* [Directions] Copy out, from the data below, each line in which the word "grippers" occurs.

* [Supplied data]
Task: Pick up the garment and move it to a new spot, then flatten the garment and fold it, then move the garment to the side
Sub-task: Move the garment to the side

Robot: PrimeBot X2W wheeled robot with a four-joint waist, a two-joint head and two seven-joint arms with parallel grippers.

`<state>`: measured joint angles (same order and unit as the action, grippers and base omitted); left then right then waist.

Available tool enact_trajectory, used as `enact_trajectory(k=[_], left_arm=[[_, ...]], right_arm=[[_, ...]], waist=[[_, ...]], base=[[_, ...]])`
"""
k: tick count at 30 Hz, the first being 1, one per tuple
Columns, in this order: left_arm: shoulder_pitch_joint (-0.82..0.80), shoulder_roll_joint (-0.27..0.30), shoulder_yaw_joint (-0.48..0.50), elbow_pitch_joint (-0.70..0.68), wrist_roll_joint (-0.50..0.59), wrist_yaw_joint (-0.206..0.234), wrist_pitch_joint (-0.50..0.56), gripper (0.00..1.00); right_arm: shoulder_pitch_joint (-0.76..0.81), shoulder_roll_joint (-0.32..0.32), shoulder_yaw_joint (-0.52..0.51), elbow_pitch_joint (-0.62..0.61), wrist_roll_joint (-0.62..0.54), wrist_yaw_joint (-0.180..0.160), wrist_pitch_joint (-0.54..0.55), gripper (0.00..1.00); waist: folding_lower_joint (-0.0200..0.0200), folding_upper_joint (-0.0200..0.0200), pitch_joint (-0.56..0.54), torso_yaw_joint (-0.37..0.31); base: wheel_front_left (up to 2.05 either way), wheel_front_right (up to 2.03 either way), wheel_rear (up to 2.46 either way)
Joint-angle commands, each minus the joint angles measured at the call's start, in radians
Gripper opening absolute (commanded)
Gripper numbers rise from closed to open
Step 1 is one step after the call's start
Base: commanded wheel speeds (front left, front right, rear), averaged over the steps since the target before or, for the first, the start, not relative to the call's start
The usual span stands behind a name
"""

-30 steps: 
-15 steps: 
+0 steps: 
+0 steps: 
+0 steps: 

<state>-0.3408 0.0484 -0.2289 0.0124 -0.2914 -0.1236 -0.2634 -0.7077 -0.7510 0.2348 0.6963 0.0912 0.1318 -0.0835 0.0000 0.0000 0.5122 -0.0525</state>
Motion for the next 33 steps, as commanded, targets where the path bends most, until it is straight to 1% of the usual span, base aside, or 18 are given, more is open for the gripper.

* [Your solution]
Robot: PrimeBot X2W wheeled robot with a four-joint waist, a two-joint head and two seven-joint arms with parallel grippers.
`<state>`: measured joint angles (same order and unit as the action, grippers and base omitted); left then right then waist.

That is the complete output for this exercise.